▶ _Brief_:
The required output is the full listing below, reproduced word for word.

· · · ·

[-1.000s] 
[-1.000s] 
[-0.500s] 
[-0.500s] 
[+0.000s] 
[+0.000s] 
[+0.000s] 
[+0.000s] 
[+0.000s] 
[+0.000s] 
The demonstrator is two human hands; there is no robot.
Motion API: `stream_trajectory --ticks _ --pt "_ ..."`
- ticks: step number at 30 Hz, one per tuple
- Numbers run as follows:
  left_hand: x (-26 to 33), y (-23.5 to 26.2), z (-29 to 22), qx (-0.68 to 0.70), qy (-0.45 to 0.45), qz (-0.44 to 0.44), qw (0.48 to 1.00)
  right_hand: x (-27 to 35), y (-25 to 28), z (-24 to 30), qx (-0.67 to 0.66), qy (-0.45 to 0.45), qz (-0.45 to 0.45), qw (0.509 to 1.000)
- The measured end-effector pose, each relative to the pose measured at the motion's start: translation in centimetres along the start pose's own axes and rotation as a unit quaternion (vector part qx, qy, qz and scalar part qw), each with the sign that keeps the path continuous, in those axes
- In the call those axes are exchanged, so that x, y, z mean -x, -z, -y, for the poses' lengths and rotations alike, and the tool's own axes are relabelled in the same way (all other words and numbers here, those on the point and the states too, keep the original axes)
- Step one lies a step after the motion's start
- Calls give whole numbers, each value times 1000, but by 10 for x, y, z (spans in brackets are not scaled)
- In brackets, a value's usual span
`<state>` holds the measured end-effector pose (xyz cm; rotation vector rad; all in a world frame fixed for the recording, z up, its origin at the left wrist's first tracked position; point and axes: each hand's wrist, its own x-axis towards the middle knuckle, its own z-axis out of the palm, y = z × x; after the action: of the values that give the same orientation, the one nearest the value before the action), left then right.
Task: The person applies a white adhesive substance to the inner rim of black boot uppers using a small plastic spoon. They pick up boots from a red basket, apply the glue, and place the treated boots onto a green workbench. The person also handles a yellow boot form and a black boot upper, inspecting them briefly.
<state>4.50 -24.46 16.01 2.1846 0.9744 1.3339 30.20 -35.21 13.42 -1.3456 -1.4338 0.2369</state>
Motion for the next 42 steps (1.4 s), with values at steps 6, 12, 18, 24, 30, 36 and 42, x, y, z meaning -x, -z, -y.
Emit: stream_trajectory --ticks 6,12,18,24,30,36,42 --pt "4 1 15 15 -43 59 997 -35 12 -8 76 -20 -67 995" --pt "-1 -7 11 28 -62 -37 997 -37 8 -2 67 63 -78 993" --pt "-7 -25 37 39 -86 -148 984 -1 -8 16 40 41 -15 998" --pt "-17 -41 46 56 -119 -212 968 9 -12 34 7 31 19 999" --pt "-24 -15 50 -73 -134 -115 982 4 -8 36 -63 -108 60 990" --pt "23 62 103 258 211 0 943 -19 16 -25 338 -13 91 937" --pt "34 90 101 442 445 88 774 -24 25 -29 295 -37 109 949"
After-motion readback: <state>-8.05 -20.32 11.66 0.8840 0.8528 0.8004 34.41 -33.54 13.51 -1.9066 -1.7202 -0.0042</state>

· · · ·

▶ _Exercise output_:
[-1.000s] 
[-1.000s] 
[-0.500s] 
[-0.500s] 
[+0.000s] 
[+0.000s] 
[+0.000s] 
[+0.000s] 
[+0.000s] 
[+0.000s] 
The demonstrator is two human hands; there is no robot.
Motion API: `stream_trajectory --ticks _ --pt "_ ..."`
- ticks: step number at 30 Hz, one per tuple
- Numbers run as follows:
  left_hand: x (-26 to 33), y (-23.5 to 26.2), z (-29 to 22), qx (-0.68 to 0.70), qy (-0.45 to 0.45), qz (-0.44 to 0.44), qw (0.48 to 1.00)
  right_hand: x (-27 to 35), y (-25 to 28), z (-24 to 30), qx (-0.67 to 0.66), qy (-0.45 to 0.45), qz (-0.45 to 0.45), qw (0.509 to 1.000)
- The measured end-effector pose, each relative to the pose measured at the motion's start: translation in centimetres along the start pose's own axes and rotation as a unit quaternion (vector part qx, qy, qz and scalar part qw), each with the sign that keeps the path continuous, in those axes
- In the call those axes are exchanged, so that x, y, z mean -x, -z, -y, for the poses' lengths and rotations alike, and the tool's own axes are relabelled in the same way (all other words and numbers here, those on the point and the states too, keep the original axes)
- Step one lies a step after the motion's start
- Calls give whole numbers, each value times 1000, but by 10 for x, y, z (spans in brackets are not scaled)
- In brackets, a value's usual span
`<state>` holds the measured end-effector pose (xyz cm; rotation vector rad; all in a world frame fixed for the recording, z up, its origin at the left wrist's first tracked position; point and axes: each hand's wrist, its own x-axis towards the middle knuckle, its own z-axis out of the palm, y = z × x; after the action: of the values that give the same orientation, the one nearest the value before the action), left then right.
Task: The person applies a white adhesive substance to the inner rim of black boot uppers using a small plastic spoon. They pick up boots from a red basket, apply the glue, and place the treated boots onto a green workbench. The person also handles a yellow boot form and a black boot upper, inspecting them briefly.
<state>4.50 -24.46 16.01 2.1846 0.9744 1.3339 30.20 -35.21 13.42 -1.3456 -1.4338 0.2369</state>
Motion for the next 42 steps (1.4 s), with values at steps 6, 12, 18, 24, 30, 36 and 42, x, y, z meaning -x, -z, -y.
Emit: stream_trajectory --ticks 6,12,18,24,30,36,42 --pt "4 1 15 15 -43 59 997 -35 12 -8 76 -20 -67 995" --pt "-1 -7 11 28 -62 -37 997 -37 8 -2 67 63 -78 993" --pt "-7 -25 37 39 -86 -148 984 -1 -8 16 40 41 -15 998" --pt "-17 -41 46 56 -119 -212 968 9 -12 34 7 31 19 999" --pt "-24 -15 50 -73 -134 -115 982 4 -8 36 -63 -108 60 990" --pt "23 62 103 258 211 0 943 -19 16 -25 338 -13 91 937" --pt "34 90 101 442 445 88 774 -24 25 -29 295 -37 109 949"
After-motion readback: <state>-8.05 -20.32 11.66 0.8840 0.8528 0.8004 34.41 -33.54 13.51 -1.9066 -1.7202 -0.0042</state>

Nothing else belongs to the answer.